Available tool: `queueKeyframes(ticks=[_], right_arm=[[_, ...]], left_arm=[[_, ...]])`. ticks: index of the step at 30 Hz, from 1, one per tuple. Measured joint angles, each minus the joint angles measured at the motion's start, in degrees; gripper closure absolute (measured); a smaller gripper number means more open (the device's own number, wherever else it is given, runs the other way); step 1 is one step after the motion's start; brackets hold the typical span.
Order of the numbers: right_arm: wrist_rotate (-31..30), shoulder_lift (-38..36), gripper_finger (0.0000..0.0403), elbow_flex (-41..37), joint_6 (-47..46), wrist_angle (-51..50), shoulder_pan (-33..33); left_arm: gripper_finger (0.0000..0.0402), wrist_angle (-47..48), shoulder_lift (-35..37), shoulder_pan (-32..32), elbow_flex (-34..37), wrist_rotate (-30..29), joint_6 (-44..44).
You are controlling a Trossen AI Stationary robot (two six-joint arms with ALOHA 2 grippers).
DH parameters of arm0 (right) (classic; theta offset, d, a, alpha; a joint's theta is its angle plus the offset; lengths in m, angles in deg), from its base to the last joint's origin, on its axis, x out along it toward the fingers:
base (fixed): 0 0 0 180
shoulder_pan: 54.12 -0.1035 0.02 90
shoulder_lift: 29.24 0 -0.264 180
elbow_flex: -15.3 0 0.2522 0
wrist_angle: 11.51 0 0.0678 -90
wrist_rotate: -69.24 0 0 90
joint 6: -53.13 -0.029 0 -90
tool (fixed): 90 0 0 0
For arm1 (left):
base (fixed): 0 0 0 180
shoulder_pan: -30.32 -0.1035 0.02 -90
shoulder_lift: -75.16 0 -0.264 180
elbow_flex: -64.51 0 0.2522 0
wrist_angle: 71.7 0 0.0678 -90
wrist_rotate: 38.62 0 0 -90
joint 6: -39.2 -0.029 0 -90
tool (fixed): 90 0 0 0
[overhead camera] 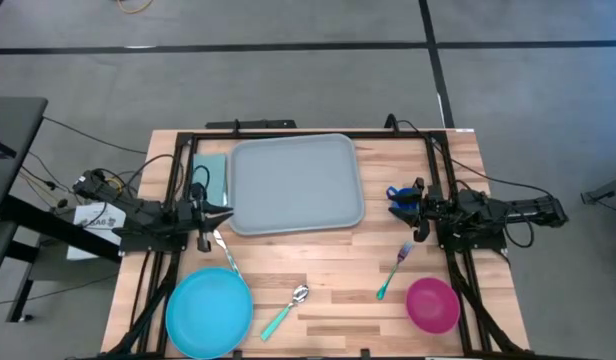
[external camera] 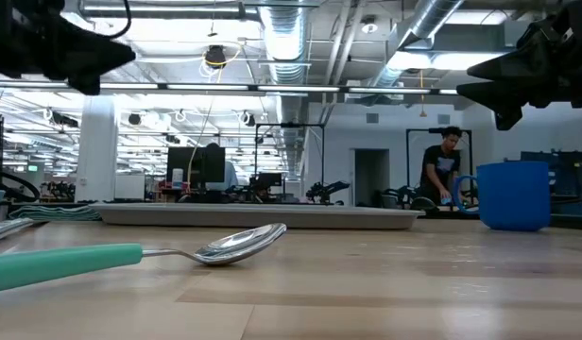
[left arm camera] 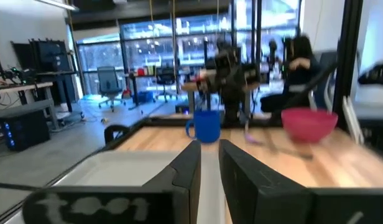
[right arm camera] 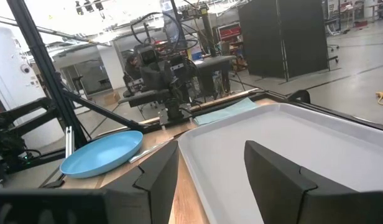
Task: Set up tray
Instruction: Put the blue cup on the gray tray
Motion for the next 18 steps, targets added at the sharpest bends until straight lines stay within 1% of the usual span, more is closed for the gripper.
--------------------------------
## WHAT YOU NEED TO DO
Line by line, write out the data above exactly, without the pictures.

## WRITTEN RESPONSE
Available tool: `queueKeyframes(ticks=[_], right_arm=[[_, ...]], left_arm=[[_, ...]])`. ticks: index of the step at 30 Hz, from 1, one per tuple. Measured joint angles, each minus the joint angles measured at the motion's start, in degrees; gripper closure absolute (measured); a smaller gripper number means more open (the device's own number, wherever else it is given, runs the other way); step 1 is one step after the motion's start; brackets hold the typical span.
Order of the numbers: right_arm: wrist_rotate (-31..30), shoulder_lift (-38..36), gripper_finger (0.0000..0.0403), elbow_flex (-41..37), joint_6 (-47..46), wrist_angle (-51..50), shoulder_pan (-33..33); left_arm: gripper_finger (0.0000..0.0402), wrist_angle (-47..48), shoulder_lift (-35..37), shoulder_pan (-32..32), elbow_flex (-34..37), wrist_rotate (-30..29), joint_6 (-44..44).
You are controlling a Trossen AI Stationary robot (two six-joint arms with ALOHA 2 grippers).
DH parameters of arm0 (right) (classic; theta offset, d, a, alpha; a joint's theta is its angle plus the offset; lengths in m, angles in deg), from its base to the last joint's origin, on its axis, x out along it toward the fingers:
base (fixed): 0 0 0 180
shoulder_pan: 54.12 -0.1035 0.02 90
shoulder_lift: 29.24 0 -0.264 180
elbow_flex: -15.3 0 0.2522 0
wrist_angle: 11.51 0 0.0678 -90
wrist_rotate: -69.24 0 0 90
joint 6: -53.13 -0.029 0 -90
tool (fixed): 90 0 0 0
For arm1 (left):
base (fixed): 0 0 0 180
shoulder_pan: -30.32 -0.1035 0.02 -90
shoulder_lift: -75.16 0 -0.264 180
elbow_flex: -64.51 0 0.2522 0
wrist_angle: 71.7 0 0.0678 -90
wrist_rotate: 38.62 0 0 -90
joint 6: -39.2 -0.029 0 -90
tool (fixed): 90 0 0 0
[overhead camera] 
[external camera] 
[left arm camera] 
[right arm camera] 
Task: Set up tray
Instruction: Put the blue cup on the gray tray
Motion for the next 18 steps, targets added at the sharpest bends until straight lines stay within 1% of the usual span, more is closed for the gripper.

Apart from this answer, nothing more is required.